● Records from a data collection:
== == ==

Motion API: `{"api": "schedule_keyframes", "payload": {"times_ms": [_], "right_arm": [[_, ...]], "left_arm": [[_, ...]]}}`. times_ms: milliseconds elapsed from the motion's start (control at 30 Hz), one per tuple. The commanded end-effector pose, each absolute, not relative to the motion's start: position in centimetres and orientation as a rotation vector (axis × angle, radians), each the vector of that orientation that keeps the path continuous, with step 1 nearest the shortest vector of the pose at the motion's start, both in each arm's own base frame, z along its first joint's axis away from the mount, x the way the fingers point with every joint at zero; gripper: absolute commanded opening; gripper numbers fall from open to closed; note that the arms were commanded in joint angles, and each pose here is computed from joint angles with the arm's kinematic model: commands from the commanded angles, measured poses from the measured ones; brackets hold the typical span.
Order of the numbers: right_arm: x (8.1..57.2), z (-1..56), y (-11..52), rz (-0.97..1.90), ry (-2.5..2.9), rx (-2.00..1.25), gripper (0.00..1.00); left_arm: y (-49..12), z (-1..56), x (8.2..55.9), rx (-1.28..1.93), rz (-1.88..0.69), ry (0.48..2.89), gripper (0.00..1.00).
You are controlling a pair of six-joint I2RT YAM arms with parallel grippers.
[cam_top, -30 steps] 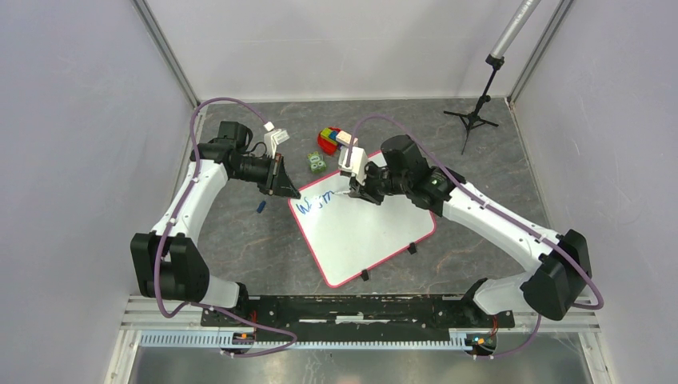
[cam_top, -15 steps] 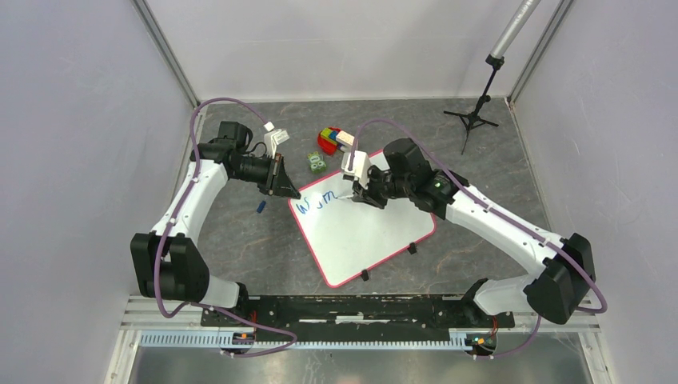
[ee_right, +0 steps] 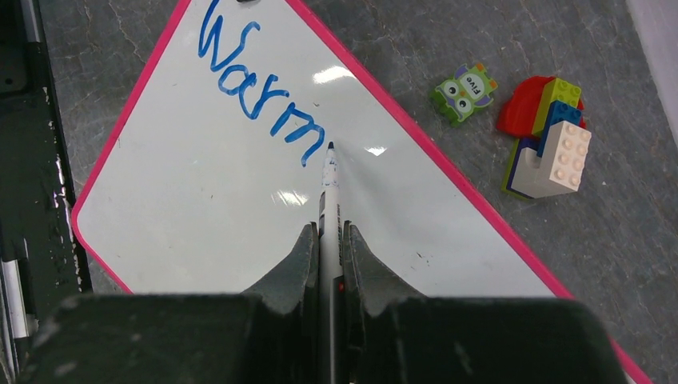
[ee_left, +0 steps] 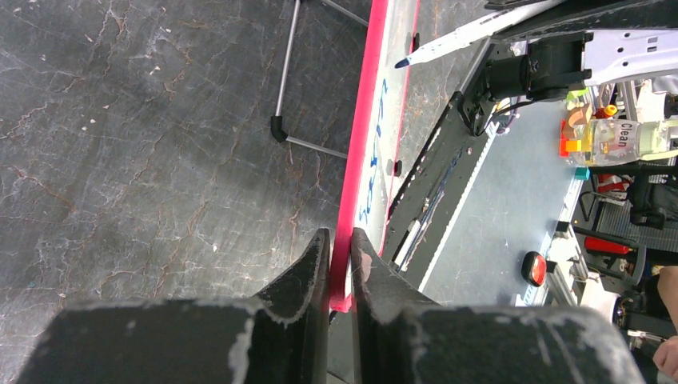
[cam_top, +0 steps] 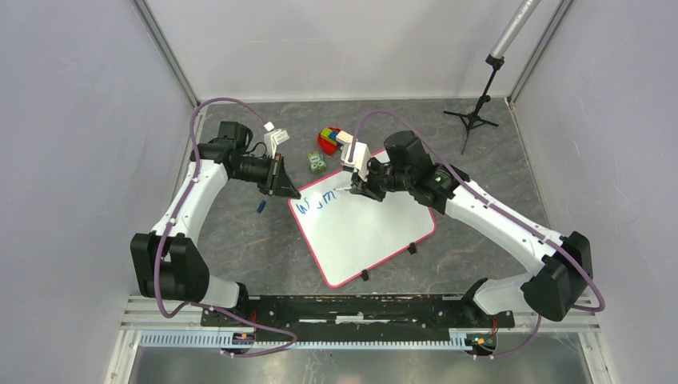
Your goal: Write a sentence on the whiteboard
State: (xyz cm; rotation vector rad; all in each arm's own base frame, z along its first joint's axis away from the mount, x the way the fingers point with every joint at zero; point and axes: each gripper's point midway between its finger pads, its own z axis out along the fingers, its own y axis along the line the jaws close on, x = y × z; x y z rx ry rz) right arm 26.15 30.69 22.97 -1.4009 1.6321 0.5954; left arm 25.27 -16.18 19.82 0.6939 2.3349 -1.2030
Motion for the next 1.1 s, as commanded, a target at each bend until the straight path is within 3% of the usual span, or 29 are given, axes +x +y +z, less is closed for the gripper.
{"api": "schedule_keyframes", "payload": {"times_ms": [0, 600, 1067], "right_arm": [[27.0, 24.6, 31.6, 0.606, 1.59, -1.369, 0.0], [28.4, 22.8, 28.9, 0.53, 1.658, -1.358, 0.0], [28.0, 26.3, 30.3, 0.6, 1.564, -1.342, 0.0]], "left_arm": [[-15.8, 19.9, 25.7, 0.737, -1.141, 2.298, 0.02], [-15.8, 19.8, 25.8, 0.734, -1.138, 2.303, 0.02], [-15.8, 19.9, 25.8, 0.732, -1.139, 2.302, 0.02]]}}
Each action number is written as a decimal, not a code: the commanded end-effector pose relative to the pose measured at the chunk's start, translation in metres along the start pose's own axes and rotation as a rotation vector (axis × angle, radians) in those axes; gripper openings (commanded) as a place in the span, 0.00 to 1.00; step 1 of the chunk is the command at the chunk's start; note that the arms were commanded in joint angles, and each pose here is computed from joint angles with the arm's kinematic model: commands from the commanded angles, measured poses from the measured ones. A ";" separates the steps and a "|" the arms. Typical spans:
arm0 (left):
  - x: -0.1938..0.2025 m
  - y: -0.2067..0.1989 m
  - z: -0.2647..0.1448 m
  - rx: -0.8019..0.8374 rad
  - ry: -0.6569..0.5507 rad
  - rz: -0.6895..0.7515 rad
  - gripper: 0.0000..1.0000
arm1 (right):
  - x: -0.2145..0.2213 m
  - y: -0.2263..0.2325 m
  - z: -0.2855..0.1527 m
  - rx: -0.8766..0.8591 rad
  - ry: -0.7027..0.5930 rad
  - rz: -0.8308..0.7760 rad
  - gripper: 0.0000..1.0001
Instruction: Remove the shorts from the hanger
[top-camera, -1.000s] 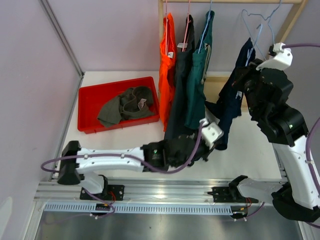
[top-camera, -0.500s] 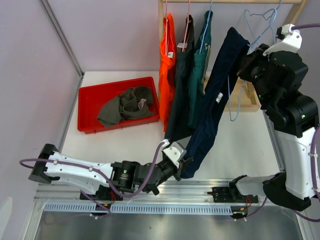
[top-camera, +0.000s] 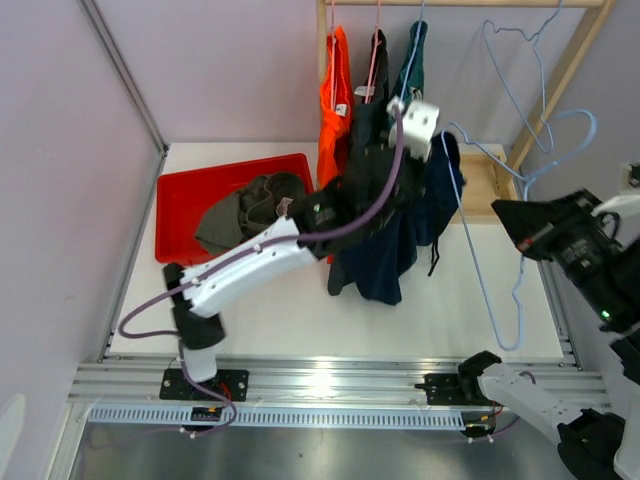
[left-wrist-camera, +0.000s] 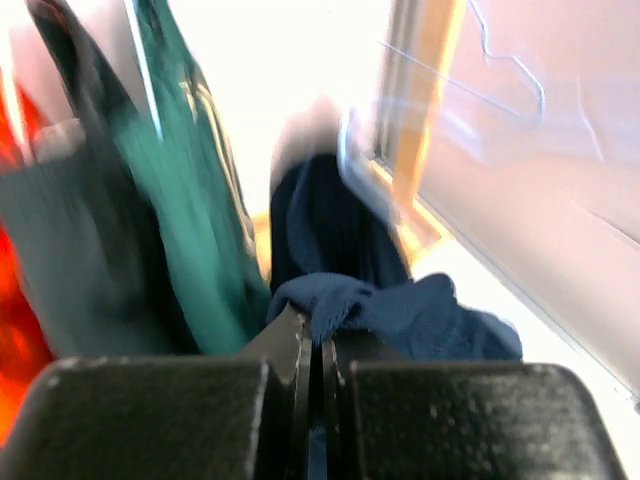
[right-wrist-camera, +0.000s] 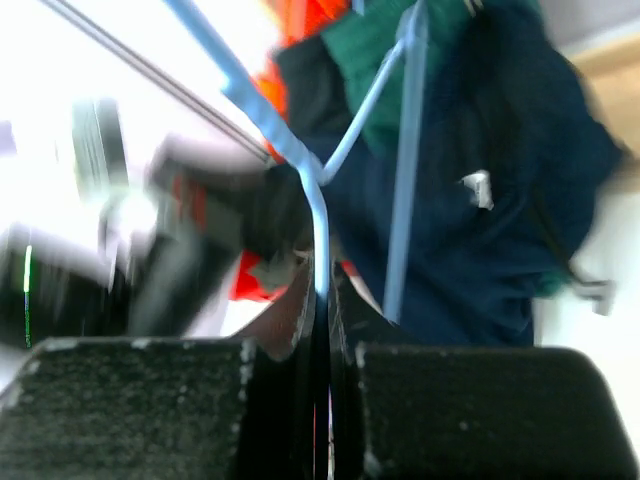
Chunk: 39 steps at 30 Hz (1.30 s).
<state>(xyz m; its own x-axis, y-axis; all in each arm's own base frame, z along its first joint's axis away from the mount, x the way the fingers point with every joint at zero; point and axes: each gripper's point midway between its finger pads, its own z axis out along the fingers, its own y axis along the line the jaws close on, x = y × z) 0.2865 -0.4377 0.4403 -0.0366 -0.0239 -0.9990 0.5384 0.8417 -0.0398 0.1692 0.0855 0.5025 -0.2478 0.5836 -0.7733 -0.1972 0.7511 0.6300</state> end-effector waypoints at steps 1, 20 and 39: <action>-0.094 0.029 0.005 -0.027 -0.123 0.033 0.00 | -0.014 0.031 -0.033 -0.128 0.010 0.071 0.00; -0.209 0.316 -0.139 -0.608 -0.343 0.094 0.00 | -0.018 0.025 0.046 -0.056 0.010 -0.048 0.00; 0.015 0.415 -0.035 -0.619 0.029 -0.097 0.00 | 0.001 -0.002 0.108 0.025 0.030 -0.099 0.00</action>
<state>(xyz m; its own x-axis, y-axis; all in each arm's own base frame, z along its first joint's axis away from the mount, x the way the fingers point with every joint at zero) 0.4809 -0.0630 0.3674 -0.2495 0.0007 -0.9684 -0.0898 0.9957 0.0238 0.2691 0.1203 0.4732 -0.3330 0.4811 -0.8110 -0.1589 0.8191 0.5512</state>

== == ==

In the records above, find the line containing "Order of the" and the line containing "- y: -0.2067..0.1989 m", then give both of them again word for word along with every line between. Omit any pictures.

Order of the numbers: right_arm: x (8.1..57.2), z (-1..56), y (-11..52), rz (-0.97..1.90), ry (-2.5..2.9), rx (-2.00..1.25), gripper (0.00..1.00); left_arm: y (-49..12), z (-1..56), x (8.2..55.9), rx (-1.28..1.93), rz (-1.88..0.69), ry (0.48..2.89), gripper (0.00..1.00).
You are controlling a pair of six-joint I2RT YAM arms with parallel grippers.
[cam_top, -30 steps] 
[cam_top, -15 steps] 
[ee_right, +0 steps] 
[ee_left, +0 steps] 
[cam_top, +0 steps] 
Your goal: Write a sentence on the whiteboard
State: (xyz cm; rotation vector rad; all in each arm's own base frame, z along its first joint's axis away from the mount, x the way the fingers point with every joint at zero; point and axes: each gripper's point midway between its finger pads, its own z axis out along the fingers, its own y axis along the line the jaws close on, x = y × z; x y z rx ry rz) right arm 26.15 30.69 22.97 -1.4009 1.6321 0.5954; left arm 25.27 -16.18 19.82 0.6939 2.3349 -1.2030
Motion for the next 1.1 s, as commanded, a target at each bend until the straight path is within 3% of the usual span, or 29 are given, axes +x +y +z, less is closed for the gripper.
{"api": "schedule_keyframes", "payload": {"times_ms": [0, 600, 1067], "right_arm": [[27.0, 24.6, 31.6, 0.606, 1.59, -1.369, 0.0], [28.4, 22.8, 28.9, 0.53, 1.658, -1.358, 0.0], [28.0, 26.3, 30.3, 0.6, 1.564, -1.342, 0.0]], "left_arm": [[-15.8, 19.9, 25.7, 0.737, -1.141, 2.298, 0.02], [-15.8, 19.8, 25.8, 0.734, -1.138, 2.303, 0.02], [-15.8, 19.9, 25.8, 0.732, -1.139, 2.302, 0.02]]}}
Each action number is written as a decimal, not a code: the commanded end-effector pose relative to the pose measured at the chunk's start, translation in metres along the start pose's own axes and rotation as a rotation vector (axis × angle, radians) in those axes; gripper openings (commanded) as a place in the span, 0.00 to 1.00; step 1 of the chunk is the command at the chunk's start; note that the arms were commanded in joint angles, and each pose here is computed from joint angles with the arm's kinematic model: commands from the commanded angles, measured poses from the measured ones. A ";" separates the steps and a "|" the arms. Typical spans:
arm0 (left):
  - x: -0.1938..0.2025 m
  - y: -0.2067..0.1989 m

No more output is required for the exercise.